Work to be completed
Report each line of the listing below that holds "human".

Entries supplied
★ ★ ★ ★ ★
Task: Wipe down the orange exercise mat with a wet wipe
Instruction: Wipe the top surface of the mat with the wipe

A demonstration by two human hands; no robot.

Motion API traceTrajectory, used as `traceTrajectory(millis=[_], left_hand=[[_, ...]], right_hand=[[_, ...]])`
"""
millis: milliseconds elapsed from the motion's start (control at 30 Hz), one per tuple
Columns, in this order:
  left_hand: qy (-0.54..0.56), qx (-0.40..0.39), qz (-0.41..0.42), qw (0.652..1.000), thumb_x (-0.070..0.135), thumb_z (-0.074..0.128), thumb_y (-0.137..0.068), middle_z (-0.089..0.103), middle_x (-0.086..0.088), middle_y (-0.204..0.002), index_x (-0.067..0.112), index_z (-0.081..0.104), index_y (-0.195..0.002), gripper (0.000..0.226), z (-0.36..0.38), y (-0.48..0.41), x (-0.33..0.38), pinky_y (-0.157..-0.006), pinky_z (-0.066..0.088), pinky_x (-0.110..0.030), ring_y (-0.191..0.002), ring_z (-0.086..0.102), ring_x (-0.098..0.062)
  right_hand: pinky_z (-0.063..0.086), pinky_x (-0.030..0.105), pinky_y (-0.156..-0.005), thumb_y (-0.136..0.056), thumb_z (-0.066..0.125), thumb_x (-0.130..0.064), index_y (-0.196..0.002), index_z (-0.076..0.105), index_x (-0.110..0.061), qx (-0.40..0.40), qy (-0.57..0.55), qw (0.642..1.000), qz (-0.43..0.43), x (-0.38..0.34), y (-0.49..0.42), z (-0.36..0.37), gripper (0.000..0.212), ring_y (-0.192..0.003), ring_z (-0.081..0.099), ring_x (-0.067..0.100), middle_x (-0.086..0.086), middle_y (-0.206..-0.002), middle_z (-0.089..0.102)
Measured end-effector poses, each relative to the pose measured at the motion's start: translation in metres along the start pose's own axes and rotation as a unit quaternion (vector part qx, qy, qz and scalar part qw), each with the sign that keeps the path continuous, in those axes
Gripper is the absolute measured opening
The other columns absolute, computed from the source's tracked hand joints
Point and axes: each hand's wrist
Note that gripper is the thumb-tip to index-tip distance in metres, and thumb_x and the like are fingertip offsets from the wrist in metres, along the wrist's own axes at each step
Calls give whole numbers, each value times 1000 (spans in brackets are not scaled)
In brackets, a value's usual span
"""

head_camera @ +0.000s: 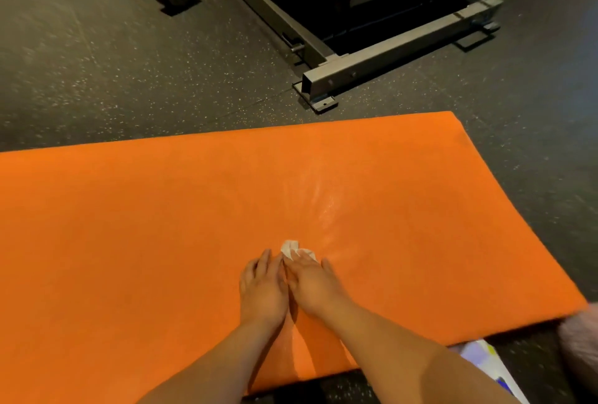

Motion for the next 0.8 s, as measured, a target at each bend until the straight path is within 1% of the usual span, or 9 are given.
traceTrajectory(millis=[133, 267, 333, 433, 500, 567, 600, 700, 800], left_hand=[[-32, -49, -16, 998, 36, 34, -104, 13, 5, -167, 37, 28, -155, 51, -8, 63, -7, -122, 13, -41, -147, 17, -26], [-46, -86, -34, 995, 40, 31, -105, 9, 5, -168, 37, 27, -155, 50, -10, 102, -8, -121, 14, -43, -148, 13, -28], [-42, -99, -34, 994, 43, 29, -106, 9, 5, -168, 36, 28, -155, 50, -10, 117, -10, -121, 13, -43, -148, 12, -28], [-39, -100, -8, 994, 50, 33, -104, 8, 7, -168, 38, 27, -155, 54, -12, 136, -23, -121, 13, -42, -149, 10, -28], [-42, -111, 2, 993, 53, 41, -100, 6, 9, -168, 40, 25, -156, 60, -17, 142, -33, -121, 10, -43, -151, 6, -27], [-47, -131, 10, 990, 52, 49, -94, 5, 9, -167, 40, 25, -155, 67, -21, 147, -35, -122, 8, -43, -152, 3, -26], [-54, -134, 19, 989, 49, 52, -92, 6, 8, -168, 39, 25, -155, 70, -23, 149, -34, -122, 8, -43, -152, 3, -25], [-61, -107, 42, 991, 38, 57, -95, 14, 5, -167, 35, 37, -147, 56, -21, 157, -35, -122, 11, -41, -153, 9, -24], [-28, -75, 39, 996, 34, 61, -96, 25, 7, -164, 33, 53, -129, 34, -22, 157, -42, -121, 15, -39, -151, 17, -22]], right_hand=[[2, 52, -123, -105, 41, -33, -160, 22, -35, -35, 16, 999, 6, -4, 57, 23, 58, -155, 8, 11, -7, -169, 15], [3, 49, -124, -104, 39, -29, -158, 25, -37, -17, -7, 1000, 7, -14, 98, 50, 57, -154, 13, 13, -9, -166, 22], [8, 47, -125, -104, 39, -25, -157, 29, -36, -17, -14, 1000, 4, -18, 110, 61, 55, -153, 18, 17, -8, -165, 27], [18, 43, -123, -104, 43, -30, -155, 37, -35, -3, 4, 1000, -8, -13, 119, 65, 52, -148, 28, 19, -6, -162, 35], [17, 44, -123, -103, 44, -30, -157, 33, -32, 16, 3, 1000, 24, -9, 123, 63, 55, -149, 25, 20, -6, -164, 30], [13, 44, -125, -103, 43, -27, -160, 25, -28, 25, 5, 998, 60, -9, 131, 63, 60, -153, 15, 21, -5, -168, 18], [11, 44, -125, -104, 42, -26, -161, 24, -27, 16, 4, 998, 55, -13, 133, 64, 60, -154, 11, 21, -4, -169, 13], [11, 41, -126, -106, 42, -25, -161, 24, -23, -26, -14, 1000, 2, -28, 137, 74, 58, -155, 10, 21, -1, -169, 13], [13, 42, -125, -104, 45, -24, -160, 25, -27, 3, -22, 1000, 13, -29, 138, 78, 60, -155, 10, 21, -4, -169, 15]])
Point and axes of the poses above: each hand's wrist, its own y-axis away from the middle knuckle, its own z-axis out of the palm, x = y × z
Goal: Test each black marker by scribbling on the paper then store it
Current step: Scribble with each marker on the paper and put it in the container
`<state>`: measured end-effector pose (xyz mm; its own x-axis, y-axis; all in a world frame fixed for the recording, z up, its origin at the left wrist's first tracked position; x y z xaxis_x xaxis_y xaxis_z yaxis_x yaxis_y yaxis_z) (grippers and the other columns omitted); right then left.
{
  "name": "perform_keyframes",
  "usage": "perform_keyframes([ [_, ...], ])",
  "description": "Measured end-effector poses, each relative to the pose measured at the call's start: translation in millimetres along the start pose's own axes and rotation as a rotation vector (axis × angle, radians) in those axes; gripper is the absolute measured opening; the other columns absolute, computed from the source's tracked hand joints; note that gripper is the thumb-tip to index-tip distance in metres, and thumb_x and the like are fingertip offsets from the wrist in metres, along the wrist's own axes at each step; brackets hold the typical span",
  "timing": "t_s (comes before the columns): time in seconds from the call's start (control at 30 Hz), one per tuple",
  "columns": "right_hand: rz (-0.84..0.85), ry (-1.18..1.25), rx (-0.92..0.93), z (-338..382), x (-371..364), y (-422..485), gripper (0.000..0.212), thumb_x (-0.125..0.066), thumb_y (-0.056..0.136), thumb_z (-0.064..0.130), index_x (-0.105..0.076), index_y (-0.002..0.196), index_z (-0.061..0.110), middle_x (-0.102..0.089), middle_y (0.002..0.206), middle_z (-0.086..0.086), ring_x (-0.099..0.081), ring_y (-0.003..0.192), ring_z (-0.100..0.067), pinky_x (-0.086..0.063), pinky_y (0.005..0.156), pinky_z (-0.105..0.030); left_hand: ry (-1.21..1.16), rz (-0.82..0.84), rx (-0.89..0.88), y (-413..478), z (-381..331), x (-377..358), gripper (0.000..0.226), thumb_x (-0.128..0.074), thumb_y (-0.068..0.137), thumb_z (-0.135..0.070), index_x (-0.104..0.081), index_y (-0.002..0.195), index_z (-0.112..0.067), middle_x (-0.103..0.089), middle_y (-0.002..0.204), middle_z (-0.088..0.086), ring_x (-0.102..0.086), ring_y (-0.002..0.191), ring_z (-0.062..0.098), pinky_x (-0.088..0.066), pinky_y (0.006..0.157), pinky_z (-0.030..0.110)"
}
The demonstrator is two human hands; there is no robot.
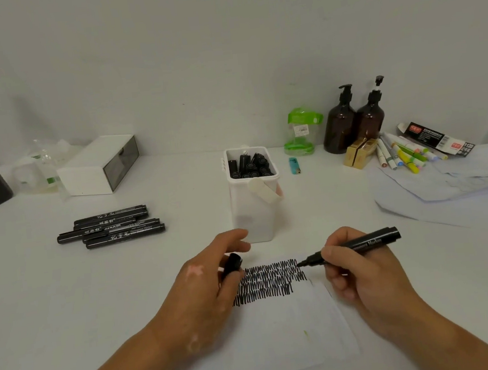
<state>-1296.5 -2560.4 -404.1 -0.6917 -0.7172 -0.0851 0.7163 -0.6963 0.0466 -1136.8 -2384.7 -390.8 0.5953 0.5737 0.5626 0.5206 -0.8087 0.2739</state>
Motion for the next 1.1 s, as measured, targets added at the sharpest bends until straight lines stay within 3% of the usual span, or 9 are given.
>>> perform_keyframes([
  [0.07, 0.014, -0.028, 0.022, 0, 1, 0, 0.027, -0.079, 0.061, 0.032, -0.066, 0.073, 0.012, -0.048, 0.052, -0.007, -0.041, 0.044, -0.016, -0.031, 0.040, -0.023, -0.124, -0.001, 0.081, 1, 4, 0, 0.051, -0.071, 0.089, -0.009, -0.055, 0.122, -0.044, -0.067, 0.114, -0.020, -0.070, 0.091, 0.015, -0.058, 0.079, 0.027],
  [0.13, 0.030, -0.007, 0.042, 2, 0, 0, 0.020, -0.080, 0.065, 0.024, -0.072, 0.079, 0.012, -0.051, 0.055, -0.009, -0.046, 0.047, -0.017, -0.036, 0.042, -0.024, -0.157, 0.005, 0.165, 3, 10, 0, 0.041, -0.079, 0.082, -0.016, -0.065, 0.110, -0.043, -0.075, 0.098, -0.011, -0.073, 0.079, 0.020, -0.060, 0.077, 0.033],
  [0.27, 0.128, 0.213, 0.017, 5, -5, -3, 0.017, -0.062, 0.077, 0.013, -0.076, 0.084, 0.007, -0.060, 0.063, -0.017, -0.055, 0.052, -0.021, -0.043, 0.043, -0.026, -0.170, 0.049, 0.187, 3, 11, -4, 0.031, -0.083, 0.079, -0.020, -0.074, 0.096, -0.044, -0.077, 0.085, -0.009, -0.074, 0.078, 0.014, -0.059, 0.079, 0.026],
  [0.4, 0.133, 0.181, 0.031, 11, -9, -5, 0.009, -0.061, 0.077, 0.012, -0.069, 0.074, 0.012, -0.061, 0.060, -0.019, -0.054, 0.049, -0.023, -0.043, 0.042, -0.026, -0.145, 0.063, 0.132, 2, 5, -4, 0.034, -0.081, 0.081, -0.020, -0.073, 0.099, -0.048, -0.076, 0.091, -0.019, -0.073, 0.085, 0.005, -0.056, 0.081, 0.019],
  [0.5, 0.153, 0.147, 0.055, 15, -12, -8, 0.003, -0.069, 0.075, 0.015, -0.070, 0.075, 0.013, -0.064, 0.063, -0.022, -0.056, 0.049, -0.024, -0.044, 0.043, -0.025, -0.142, 0.069, 0.134, 0, 3, -5, 0.030, -0.081, 0.081, -0.019, -0.076, 0.100, -0.042, -0.076, 0.092, -0.018, -0.072, 0.084, 0.007, -0.057, 0.082, 0.022],
  [0.6, 0.199, 0.082, 0.064, 15, -16, -11, 0.018, -0.076, 0.070, 0.026, -0.072, 0.080, 0.011, -0.068, 0.067, -0.023, -0.058, 0.052, -0.025, -0.045, 0.045, -0.026, -0.121, 0.089, 0.112, -1, -1, -7, 0.029, -0.081, 0.081, -0.021, -0.076, 0.101, -0.041, -0.075, 0.091, -0.018, -0.071, 0.084, 0.008, -0.055, 0.083, 0.022],
  [0.83, 0.185, -0.081, 0.078, 22, -16, -13, 0.030, -0.082, 0.064, 0.029, -0.081, 0.092, 0.017, -0.073, 0.071, -0.017, -0.067, 0.060, -0.023, -0.051, 0.051, -0.027, -0.147, 0.104, 0.033, 1, 0, -5, 0.024, -0.078, 0.084, -0.027, -0.072, 0.099, -0.045, -0.075, 0.093, -0.014, -0.070, 0.085, 0.011, -0.056, 0.079, 0.025],
  [0.97, 0.201, -0.123, 0.066, 23, -17, -15, 0.026, -0.082, 0.067, 0.022, -0.082, 0.093, 0.019, -0.075, 0.073, -0.018, -0.071, 0.063, -0.022, -0.053, 0.053, -0.027, -0.129, 0.152, -0.030, 1, -1, -7, 0.024, -0.065, 0.085, -0.051, -0.069, 0.108, -0.043, -0.073, 0.092, -0.013, -0.067, 0.078, 0.013, -0.057, 0.074, 0.031],
  [1.1, 0.228, -0.171, 0.048, 22, -22, -18, 0.022, -0.080, 0.074, 0.013, -0.081, 0.094, 0.022, -0.076, 0.075, -0.015, -0.070, 0.063, -0.019, -0.053, 0.054, -0.025, -0.147, 0.165, -0.052, 0, -1, -11, 0.028, -0.054, 0.089, -0.052, -0.063, 0.108, -0.033, -0.067, 0.079, -0.009, -0.056, 0.067, 0.009, -0.048, 0.066, 0.030],
])
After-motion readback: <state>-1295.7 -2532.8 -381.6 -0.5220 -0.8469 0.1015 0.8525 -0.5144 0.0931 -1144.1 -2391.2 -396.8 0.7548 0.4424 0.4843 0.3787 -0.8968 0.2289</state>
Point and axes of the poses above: each hand's wrist, its own y-axis towards the middle knuckle, its own x-axis out of the back of the hand, z = x × y, the point moved 5 cm from there along y, towards the middle knuckle
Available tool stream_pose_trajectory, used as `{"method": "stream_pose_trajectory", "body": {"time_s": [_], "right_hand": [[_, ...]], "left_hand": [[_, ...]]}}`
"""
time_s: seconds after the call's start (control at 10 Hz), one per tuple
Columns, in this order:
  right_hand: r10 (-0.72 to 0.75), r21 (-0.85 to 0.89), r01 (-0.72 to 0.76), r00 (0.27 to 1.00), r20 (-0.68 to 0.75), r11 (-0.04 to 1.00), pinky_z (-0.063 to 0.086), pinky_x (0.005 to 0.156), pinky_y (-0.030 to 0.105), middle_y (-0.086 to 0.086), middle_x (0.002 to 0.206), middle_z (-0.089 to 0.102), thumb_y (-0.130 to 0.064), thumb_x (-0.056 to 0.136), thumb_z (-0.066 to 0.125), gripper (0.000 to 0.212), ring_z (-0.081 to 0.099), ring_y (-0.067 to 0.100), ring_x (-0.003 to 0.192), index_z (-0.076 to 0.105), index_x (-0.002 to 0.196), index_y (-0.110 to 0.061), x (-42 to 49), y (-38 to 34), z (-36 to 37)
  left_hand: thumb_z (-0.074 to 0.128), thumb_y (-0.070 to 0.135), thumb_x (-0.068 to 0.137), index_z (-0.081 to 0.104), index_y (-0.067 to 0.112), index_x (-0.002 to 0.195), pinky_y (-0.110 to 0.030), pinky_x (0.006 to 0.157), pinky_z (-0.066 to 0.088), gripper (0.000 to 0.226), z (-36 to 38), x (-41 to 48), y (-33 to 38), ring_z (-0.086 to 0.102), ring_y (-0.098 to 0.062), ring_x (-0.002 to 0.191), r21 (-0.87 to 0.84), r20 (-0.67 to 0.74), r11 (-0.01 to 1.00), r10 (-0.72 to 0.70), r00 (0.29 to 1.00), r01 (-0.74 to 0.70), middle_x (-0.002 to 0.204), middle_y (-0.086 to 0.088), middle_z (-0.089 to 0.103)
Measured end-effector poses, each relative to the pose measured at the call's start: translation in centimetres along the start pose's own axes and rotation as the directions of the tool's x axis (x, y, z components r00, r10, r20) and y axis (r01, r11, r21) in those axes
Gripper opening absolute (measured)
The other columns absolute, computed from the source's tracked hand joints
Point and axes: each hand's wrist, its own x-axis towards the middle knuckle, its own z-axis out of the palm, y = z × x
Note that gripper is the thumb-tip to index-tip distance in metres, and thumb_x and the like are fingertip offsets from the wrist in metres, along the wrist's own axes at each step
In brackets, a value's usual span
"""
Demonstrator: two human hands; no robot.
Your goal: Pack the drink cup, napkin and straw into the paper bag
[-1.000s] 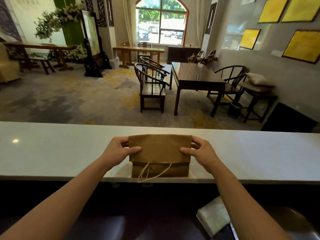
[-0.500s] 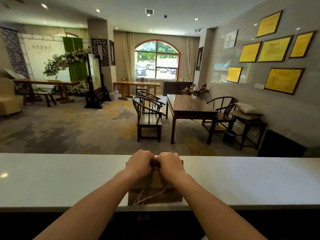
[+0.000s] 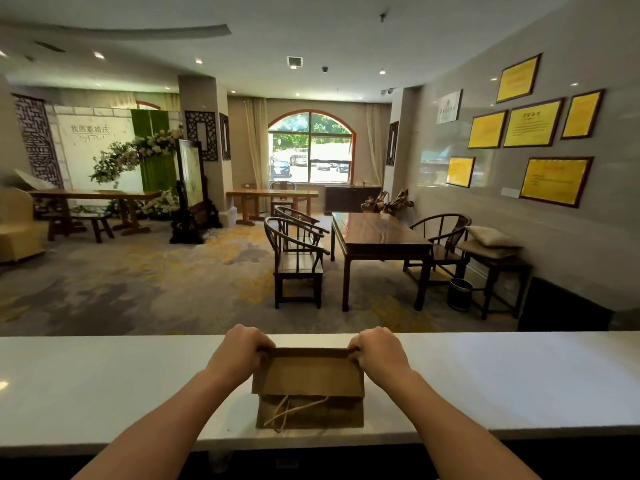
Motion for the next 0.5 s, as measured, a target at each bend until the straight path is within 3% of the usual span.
{"method": "stream_pose_trajectory", "body": {"time_s": [0.2,0.3,0.4,0.5], "right_hand": [[-0.004,-0.102,0.010,0.998,0.060,0.995,0.057,0.082,0.027,0.000,0.095,0.074,-0.021,0.094,0.060,0.022,0.068,0.018,0.086,0.075,0.110,-0.023,0.1,-0.6,-0.9],[0.003,-0.212,0.024,0.992,0.130,0.977,0.053,0.086,0.034,0.004,0.098,0.072,-0.017,0.094,0.059,0.019,0.066,0.022,0.090,0.073,0.106,-0.020,0.4,-1.7,-1.9],[-0.038,-0.245,0.081,0.984,0.177,0.966,0.046,0.092,0.038,0.005,0.103,0.070,-0.022,0.094,0.059,0.017,0.065,0.025,0.097,0.069,0.107,-0.019,1.1,-3.0,-3.9],[-0.023,-0.223,0.062,0.985,0.174,0.973,0.046,0.092,0.042,0.005,0.112,0.069,-0.035,0.092,0.060,0.028,0.064,0.027,0.104,0.065,0.117,-0.022,3.2,-4.1,-7.1]], "left_hand": [[0.057,0.001,0.087,0.073,0.022,0.112,-0.028,0.094,0.051,0.036,-0.9,0.2,-0.4,0.067,-0.015,0.104,0.022,0.066,1.000,-0.002,0.998,0.000,0.111,0.001,0.074],[0.064,0.020,0.087,0.074,0.025,0.109,-0.029,0.089,0.054,0.024,-1.4,0.9,-0.5,0.067,-0.010,0.096,0.113,0.171,0.993,0.024,0.985,-0.044,0.108,0.005,0.075],[0.064,0.034,0.086,0.072,0.023,0.111,-0.031,0.090,0.053,0.028,-2.9,1.9,0.7,0.064,-0.014,0.103,0.178,0.214,0.979,0.060,0.975,-0.099,0.115,0.005,0.070],[0.056,0.036,0.091,0.068,0.021,0.116,-0.036,0.092,0.052,0.032,-5.5,3.9,2.4,0.063,-0.021,0.109,0.182,0.160,0.980,0.054,0.986,-0.083,0.122,-0.001,0.068]]}}
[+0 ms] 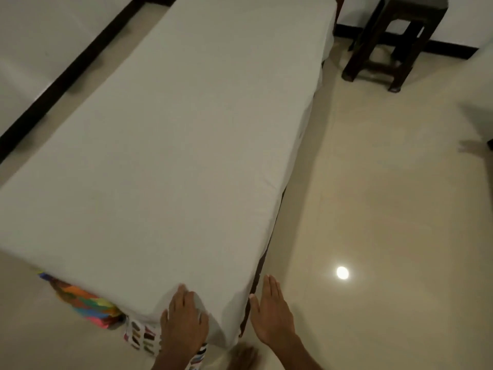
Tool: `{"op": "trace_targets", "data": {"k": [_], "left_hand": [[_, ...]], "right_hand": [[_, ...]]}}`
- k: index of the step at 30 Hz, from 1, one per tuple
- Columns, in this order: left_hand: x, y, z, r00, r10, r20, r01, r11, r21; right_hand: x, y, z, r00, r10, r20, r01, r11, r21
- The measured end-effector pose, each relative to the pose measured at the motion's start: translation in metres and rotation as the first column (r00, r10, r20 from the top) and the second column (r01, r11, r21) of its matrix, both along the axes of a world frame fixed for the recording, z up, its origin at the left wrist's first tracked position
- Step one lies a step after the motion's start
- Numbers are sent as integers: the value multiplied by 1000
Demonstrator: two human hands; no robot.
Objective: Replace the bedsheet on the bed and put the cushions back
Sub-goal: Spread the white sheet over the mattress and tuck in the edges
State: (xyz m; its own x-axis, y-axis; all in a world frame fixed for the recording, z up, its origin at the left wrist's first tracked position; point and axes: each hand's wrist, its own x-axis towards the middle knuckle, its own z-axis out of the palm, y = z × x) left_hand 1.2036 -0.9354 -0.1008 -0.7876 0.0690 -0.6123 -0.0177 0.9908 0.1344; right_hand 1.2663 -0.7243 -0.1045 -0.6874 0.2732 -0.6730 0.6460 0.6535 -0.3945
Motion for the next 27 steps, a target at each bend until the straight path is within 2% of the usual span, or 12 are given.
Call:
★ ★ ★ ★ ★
Your response
A demonstration by two human hands; no robot.
The demonstrator is two human hands; there is no robot.
Demonstrator: two human hands; no robot.
Demonstrator: two human hands; no robot.

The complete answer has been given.